> **EXERCISE GOAL**: Reproduce all records verbatim.

[MATERIAL PROVIDED]

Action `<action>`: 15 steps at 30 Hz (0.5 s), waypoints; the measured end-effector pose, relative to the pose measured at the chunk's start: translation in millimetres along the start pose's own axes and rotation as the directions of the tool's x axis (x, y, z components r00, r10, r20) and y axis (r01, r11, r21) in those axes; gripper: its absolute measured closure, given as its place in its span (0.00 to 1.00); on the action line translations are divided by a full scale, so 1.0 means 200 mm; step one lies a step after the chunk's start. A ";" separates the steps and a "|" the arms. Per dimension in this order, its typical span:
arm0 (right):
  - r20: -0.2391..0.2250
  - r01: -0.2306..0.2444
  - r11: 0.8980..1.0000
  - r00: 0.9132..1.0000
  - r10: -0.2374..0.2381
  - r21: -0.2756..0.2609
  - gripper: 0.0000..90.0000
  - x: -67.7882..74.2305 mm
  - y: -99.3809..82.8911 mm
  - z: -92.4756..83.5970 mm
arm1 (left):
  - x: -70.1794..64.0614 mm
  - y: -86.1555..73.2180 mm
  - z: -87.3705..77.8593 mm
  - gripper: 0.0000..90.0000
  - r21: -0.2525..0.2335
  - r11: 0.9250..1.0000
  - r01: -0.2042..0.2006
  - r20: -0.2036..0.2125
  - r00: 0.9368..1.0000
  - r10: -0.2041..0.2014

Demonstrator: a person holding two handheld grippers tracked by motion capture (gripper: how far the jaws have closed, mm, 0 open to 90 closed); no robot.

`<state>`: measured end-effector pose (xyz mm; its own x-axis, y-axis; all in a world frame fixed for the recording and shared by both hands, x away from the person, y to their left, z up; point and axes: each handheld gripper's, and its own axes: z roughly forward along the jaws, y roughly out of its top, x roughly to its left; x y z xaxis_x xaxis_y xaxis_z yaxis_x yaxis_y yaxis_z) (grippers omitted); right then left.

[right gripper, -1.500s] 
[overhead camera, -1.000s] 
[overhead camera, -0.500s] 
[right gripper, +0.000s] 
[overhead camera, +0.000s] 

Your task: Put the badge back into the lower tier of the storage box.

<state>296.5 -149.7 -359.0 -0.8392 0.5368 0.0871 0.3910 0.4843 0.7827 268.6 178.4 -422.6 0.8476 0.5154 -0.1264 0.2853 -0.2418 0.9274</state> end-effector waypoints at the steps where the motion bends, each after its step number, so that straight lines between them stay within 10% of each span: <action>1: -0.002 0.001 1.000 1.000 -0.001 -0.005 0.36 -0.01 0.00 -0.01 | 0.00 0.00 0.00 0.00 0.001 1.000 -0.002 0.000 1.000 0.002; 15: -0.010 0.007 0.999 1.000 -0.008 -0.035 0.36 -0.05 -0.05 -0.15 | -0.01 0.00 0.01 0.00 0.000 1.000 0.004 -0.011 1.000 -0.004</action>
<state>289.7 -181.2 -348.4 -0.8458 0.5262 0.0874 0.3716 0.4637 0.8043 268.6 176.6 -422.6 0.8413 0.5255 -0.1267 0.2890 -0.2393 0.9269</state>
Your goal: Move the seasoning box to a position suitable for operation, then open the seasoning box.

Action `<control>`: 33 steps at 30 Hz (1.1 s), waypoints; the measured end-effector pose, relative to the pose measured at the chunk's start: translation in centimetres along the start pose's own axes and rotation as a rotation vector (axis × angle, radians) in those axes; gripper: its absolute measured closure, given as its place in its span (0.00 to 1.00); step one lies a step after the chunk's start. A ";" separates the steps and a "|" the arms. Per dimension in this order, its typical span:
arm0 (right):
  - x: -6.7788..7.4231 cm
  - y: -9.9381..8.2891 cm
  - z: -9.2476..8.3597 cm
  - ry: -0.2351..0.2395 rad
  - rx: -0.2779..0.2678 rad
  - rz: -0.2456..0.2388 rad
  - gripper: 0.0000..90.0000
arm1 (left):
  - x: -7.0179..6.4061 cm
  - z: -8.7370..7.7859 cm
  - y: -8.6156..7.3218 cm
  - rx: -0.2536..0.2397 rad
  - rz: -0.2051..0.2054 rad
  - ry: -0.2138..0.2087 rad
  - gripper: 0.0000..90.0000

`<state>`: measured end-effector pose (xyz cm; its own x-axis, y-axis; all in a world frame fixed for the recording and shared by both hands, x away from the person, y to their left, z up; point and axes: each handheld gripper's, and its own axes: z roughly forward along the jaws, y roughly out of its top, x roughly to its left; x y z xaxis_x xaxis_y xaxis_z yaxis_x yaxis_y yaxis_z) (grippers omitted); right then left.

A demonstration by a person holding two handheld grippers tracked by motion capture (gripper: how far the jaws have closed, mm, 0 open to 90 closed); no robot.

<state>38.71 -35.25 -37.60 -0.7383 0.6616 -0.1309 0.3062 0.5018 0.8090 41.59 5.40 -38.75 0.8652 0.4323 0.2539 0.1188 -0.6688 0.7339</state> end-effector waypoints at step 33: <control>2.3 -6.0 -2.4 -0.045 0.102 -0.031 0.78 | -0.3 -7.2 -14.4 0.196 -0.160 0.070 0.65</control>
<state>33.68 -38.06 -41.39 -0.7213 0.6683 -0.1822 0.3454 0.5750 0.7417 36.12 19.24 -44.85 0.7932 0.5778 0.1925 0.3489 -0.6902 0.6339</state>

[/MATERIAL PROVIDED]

> **OUTPUT**:
Action `<action>`: 15 steps at 30 Hz (0.5 s), waypoints; the measured end-effector pose, relative to the pose measured at the chunk's start: translation in millimetres along the start pose's own axes and rotation as the directions of the tool's x axis (x, y, z components r00, r10, r20) and y axis (r01, r11, r21) in those axes; gripper: its absolute measured closure, given as its place in its span (0.00 to 1.00); on the action line translations are divided by a full scale, so 1.0 means 200 mm; step one lies a step after the chunk's start. A ";" separates the steps and a "|" the arms. Per dimension in this order, its typical span:
arm0 (right):
  - r20: -0.2391..0.2250
  - r01: -0.2306..0.2444
  - r11: 0.8980..1.0000
  - r00: 0.9132..1.0000
  - r10: -0.2374..0.2381
  - r21: -0.2756..0.2609
  - gripper: 0.0000..90.0000
  - x: -67.7882..74.2305 mm
  - y: -99.3809..82.8911 mm
  - z: -92.4756..83.5970 mm
arm1 (left):
  - x: -70.1794..64.0614 mm
  - y: -86.1555..73.2180 mm
  - z: -87.3705..77.8593 mm
  - gripper: 0.0000..90.0000
  - r21: -0.2525..0.2335
  - r11: 0.9250..1.0000
  - r01: -0.2042..0.2006
  - r20: -0.2036..0.2125
  - r00: 0.9368..1.0000
  - r10: -0.2041..0.2014

Demonstrator: a person holding two handheld grippers tracked by motion capture (gripper: how far the jaws have closed, mm, 0 open to 90 closed); no robot.

`<state>`: measured end-effector pose (xyz mm; its own x-axis, y-axis; all in a world frame fixed for the recording and shared by both hands, x away from the person, y to their left, z up; point and axes: each handheld gripper's, and its own axes: z roughly forward along the jaws, y roughly out of its top, x roughly to its left; x y z xaxis_x xaxis_y xaxis_z yaxis_x yaxis_y yaxis_z) (grippers omitted); right then left.

[right gripper, -1.500s] 
[overhead camera, -1.000s] 
[overhead camera, -0.500s] 
[right gripper, +0.000s] 
[overhead camera, +0.000s] 

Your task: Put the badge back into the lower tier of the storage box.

<state>296.5 -149.7 -359.0 -0.8392 0.5368 0.0871 0.3910 0.4843 0.7827 268.6 178.4 -422.6 0.8476 0.5154 -0.1264 0.2853 -0.2418 0.9274</state> end-effector waypoints at the steps where the motion bends, each after its step number, so that straight lines between them stay within 10% of each span: <action>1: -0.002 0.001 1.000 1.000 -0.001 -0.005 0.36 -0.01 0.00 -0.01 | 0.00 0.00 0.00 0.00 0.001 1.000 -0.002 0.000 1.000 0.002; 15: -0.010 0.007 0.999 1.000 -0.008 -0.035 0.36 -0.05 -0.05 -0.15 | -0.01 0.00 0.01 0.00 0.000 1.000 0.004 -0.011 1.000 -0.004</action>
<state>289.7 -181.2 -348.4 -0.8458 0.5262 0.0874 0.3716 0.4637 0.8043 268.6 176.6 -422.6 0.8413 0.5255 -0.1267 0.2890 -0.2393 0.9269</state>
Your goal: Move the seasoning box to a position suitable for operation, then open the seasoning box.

Action `<control>`: 33 steps at 30 Hz (1.1 s), waypoints; the measured end-effector pose, relative to the pose measured at the chunk's start: translation in centimetres along the start pose's own axes and rotation as a rotation vector (axis × angle, radians) in those axes; gripper: its absolute measured closure, given as its place in its span (0.00 to 1.00); step one lies a step after the chunk's start. A ";" separates the steps and a "|" the arms. Per dimension in this order, its typical span:
arm0 (right):
  - x: -6.7788..7.4231 cm
  - y: -9.9381..8.2891 cm
  - z: -9.2476..8.3597 cm
  - ry: -0.2351..0.2395 rad
  - rx: -0.2779..0.2678 rad
  - rz: -0.2456..0.2388 rad
  - gripper: 0.0000..90.0000
arm1 (left):
  - x: -7.0179..6.4061 cm
  - z: -8.7370..7.7859 cm
  - y: -8.6156..7.3218 cm
  - rx: -0.2536..0.2397 rad
  - rz: -0.2051..0.2054 rad
  - ry: -0.2138..0.2087 rad
  - gripper: 0.0000..90.0000

`<state>`: measured end-effector pose (xyz cm; its own x-axis, y-axis; all in a world frame fixed for the recording and shared by both hands, x away from the person, y to their left, z up; point and axes: each handheld gripper's, and its own axes: z roughly forward along the jaws, y roughly out of its top, x roughly to its left; x y z xaxis_x xaxis_y xaxis_z yaxis_x yaxis_y yaxis_z) (grippers omitted); right then left.

A demonstration by a person holding two handheld grippers tracked by motion capture (gripper: how far the jaws have closed, mm, 0 open to 90 closed); no robot.

<state>38.71 -35.25 -37.60 -0.7383 0.6616 -0.1309 0.3062 0.5018 0.8090 41.59 5.40 -38.75 0.8652 0.4323 0.2539 0.1188 -0.6688 0.7339</state> end-effector waypoints at step 33: <control>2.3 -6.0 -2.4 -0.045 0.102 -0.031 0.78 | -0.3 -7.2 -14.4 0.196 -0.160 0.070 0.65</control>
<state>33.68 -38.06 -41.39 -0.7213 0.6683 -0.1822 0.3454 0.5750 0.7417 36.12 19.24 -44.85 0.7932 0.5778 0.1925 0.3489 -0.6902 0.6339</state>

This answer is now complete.